**How to complete this task**.
Copy every line of the listing that holds the string "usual".
>>>>
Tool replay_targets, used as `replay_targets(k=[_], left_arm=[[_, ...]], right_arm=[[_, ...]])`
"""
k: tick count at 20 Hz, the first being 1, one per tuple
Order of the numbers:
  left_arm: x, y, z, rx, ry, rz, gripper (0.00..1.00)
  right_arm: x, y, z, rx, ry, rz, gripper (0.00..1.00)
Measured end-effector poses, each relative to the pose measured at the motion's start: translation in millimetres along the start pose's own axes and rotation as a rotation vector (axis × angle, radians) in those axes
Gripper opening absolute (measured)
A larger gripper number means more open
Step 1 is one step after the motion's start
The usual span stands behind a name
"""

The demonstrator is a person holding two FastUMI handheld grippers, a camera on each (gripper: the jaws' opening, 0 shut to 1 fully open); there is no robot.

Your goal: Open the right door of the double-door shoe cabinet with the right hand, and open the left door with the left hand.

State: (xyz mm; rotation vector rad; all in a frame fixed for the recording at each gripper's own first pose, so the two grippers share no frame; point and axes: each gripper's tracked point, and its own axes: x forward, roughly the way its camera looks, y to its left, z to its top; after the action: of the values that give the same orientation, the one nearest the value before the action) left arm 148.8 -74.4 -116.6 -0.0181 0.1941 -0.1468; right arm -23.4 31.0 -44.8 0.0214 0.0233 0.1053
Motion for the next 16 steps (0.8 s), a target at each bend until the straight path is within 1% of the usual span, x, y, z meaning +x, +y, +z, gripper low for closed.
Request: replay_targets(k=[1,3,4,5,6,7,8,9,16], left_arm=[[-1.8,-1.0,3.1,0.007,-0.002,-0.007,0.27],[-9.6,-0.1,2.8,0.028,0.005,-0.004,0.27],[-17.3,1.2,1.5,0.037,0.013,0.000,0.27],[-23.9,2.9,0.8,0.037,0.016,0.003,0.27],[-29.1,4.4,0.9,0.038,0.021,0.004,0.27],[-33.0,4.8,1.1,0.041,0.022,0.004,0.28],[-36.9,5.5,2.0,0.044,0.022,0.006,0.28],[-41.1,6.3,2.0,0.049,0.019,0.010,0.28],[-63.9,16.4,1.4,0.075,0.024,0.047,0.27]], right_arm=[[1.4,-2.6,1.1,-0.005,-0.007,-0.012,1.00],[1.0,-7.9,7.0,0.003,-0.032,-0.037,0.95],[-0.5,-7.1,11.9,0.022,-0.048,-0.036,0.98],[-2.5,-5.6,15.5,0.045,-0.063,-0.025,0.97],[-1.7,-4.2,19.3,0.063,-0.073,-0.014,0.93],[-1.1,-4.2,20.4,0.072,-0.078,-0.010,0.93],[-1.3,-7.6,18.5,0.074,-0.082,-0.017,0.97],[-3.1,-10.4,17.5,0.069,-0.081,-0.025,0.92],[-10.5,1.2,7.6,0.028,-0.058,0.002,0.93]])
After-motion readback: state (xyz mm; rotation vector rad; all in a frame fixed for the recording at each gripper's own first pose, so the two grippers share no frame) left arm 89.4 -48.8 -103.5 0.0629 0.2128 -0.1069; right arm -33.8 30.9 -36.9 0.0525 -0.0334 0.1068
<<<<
**Result for this task**.
The usual span stands behind a name
Motion for the next 16 steps (0.8 s), a target at each bend until the straight path is within 1% of the usual span, x, y, z meaning +x, +y, +z, gripper low for closed.

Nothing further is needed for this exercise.